Re: residential land rent vs GDP: Shiller's buddy vs Shiller
- From: "sinister" <sinister@xxxxxxxxxxxxxx>
- Date: Thu, 04 Dec 2008 20:07:23 GMT
<royls@xxxxxxxxx> wrote in message news:493801f7.6779480@xxxxxxxxxxxxxxxxx
On Thu, 04 Dec 2008 12:49:11 GMT, "sinister" <sinister@xxxxxxxxxxxxxx>
wrote:
http://finance.yahoo.com/real-estate/article/106238/The-Future-for-Home-Prices
Key paragraph:
"Karl Case, an economics professor at Wellesley College whose name adorns
the S&P Case-Shiller home-price indexes, has studied U.S. house prices going
back to the 1890s. Over the long run, he says, home prices tend to increase
on average at an inflation-adjusted rate of 2.5% to 3% a year, about the
same as per capita income. He thinks that long-run pattern is likely to
continue, despite the recent choppiness."

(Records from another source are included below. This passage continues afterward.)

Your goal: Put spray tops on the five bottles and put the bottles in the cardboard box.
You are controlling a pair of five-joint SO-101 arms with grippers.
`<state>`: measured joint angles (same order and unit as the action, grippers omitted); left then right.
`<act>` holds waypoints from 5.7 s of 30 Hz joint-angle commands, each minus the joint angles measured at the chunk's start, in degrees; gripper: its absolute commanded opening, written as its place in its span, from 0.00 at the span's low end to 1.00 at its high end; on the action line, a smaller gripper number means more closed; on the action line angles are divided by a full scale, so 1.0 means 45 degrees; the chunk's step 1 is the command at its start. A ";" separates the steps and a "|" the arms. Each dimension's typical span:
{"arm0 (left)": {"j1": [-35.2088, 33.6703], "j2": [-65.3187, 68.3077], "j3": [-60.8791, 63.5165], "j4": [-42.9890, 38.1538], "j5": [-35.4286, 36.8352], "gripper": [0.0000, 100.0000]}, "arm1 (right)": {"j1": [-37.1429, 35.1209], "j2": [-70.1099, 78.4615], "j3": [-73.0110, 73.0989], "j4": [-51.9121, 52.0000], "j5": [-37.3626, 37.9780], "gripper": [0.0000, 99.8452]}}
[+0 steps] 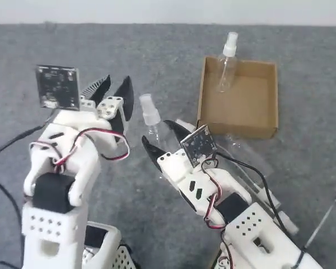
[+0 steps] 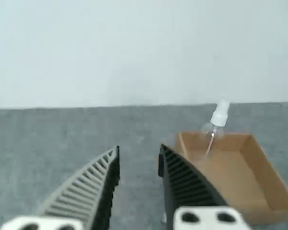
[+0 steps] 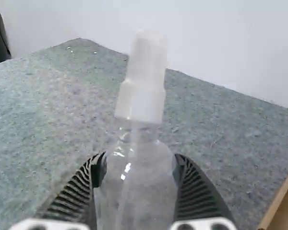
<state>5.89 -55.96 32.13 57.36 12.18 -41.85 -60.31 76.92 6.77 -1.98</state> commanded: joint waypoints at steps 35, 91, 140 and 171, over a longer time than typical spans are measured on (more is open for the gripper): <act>0.0274 -0.6056 0.6789 0.0000 -0.1485 0.13 | 0.1768 0.3116 -0.6525 0.3038 -0.0137 0.01; 0.0000 -0.8928 1.0403 -0.2266 -0.2032 0.05 | 0.9797 0.9973 -1.7954 1.0344 0.1817 0.01; -0.0352 -0.8928 1.0716 -0.2364 -0.2012 0.01 | 1.0383 1.8979 -1.7954 0.0615 0.0527 0.01; -0.0352 -0.8928 1.0716 -0.2364 -0.2012 0.01 | 1.0364 1.8940 -1.7973 0.1338 0.0567 0.18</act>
<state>4.57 -95.43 80.75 48.48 3.12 4.22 26.81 0.00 12.04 1.01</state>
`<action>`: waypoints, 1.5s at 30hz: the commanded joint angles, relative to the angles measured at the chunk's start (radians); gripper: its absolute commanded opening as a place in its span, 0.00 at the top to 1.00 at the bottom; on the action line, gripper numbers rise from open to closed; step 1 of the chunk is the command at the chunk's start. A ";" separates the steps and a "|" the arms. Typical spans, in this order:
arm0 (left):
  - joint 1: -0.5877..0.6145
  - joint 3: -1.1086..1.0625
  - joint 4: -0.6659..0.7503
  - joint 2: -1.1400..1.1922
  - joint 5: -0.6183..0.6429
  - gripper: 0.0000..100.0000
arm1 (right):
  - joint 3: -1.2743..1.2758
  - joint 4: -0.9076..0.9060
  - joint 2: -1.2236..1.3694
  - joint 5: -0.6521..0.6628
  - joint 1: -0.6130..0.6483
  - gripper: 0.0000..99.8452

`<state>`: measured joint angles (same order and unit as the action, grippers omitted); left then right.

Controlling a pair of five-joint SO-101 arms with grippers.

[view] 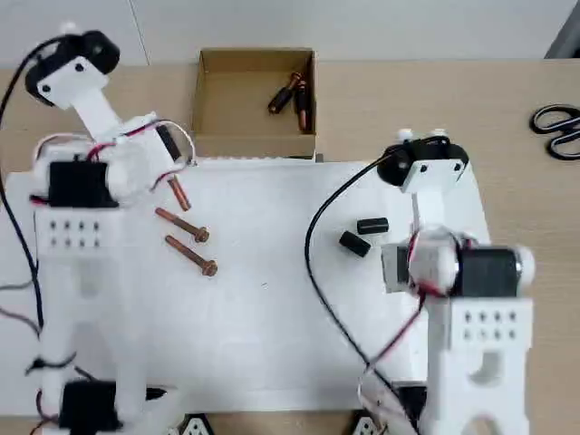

Since real per capital income growth can be taken as a proxy for real GDP
growth (indeed, it's actually greater than GDP growth!), this is evidence in
favor of the claim that the rent of land in the residential sector increases
with GDP.
It's in distinct contrast to what I recall Shiller himself saying, namely
that home prices don't grow much faster than inflation. (IIRC he claimed
0.5% faster, distinctly slower than long-term US real GDP growth.)
I've already explained why the Case-Shiller HPI is unscientific
nonsense: because it only tracks resales of existing houses, it
captures almost all the depreciation of structures, but deletes the
increase in land value whenever an existing house is demolished and
replaced (typically with higher-density structures on much more
valuable rezoned land, of course). How else can house prices be
claimed to pace per capita income, while increasing from two or three
years' after-tax income 100 years ago to five or ten years' after-tax
income today?
Don't get me wrong; I'm not saying the new claims are correct. I agree with your point that the numbers are probably biased because of the issue of demolishing the structure.
All I'm saying is that the claims made by Case here are roughly consistent with the claim that land rent does not decrease as a fraction of GDP, whereas Shiller's 0.0 to 0.5% real increase claim _is_ inconsistent.
So it's evidence, at least, that they don't have their story straight.
In general, of course, your point about home prices as a multiple of income is, for me, the clincher. Like that study that claimed that homes in Holland had not increased much over inflation over a very long (200 year?) period of time: if that kind of thing were true, in the long run one would expect that home prices would asymptotically tend towards 0% GDP, which is quite evidently not happening.
It's funny that my "heros" on the time-local issue of the bubble (Shiller and Dean Baker) got that one so correct, but at the same time appear not to understand land economics. (Baker, because he once said in his blog, which I've followed for almost a decade now, that he didn't see why prices for housing shouldn't follow the same kind of downward trend as things like prices for athletic shoes or other apparel. So he doesn't understand the fixed supply aspect of land...)
-- Roy L
.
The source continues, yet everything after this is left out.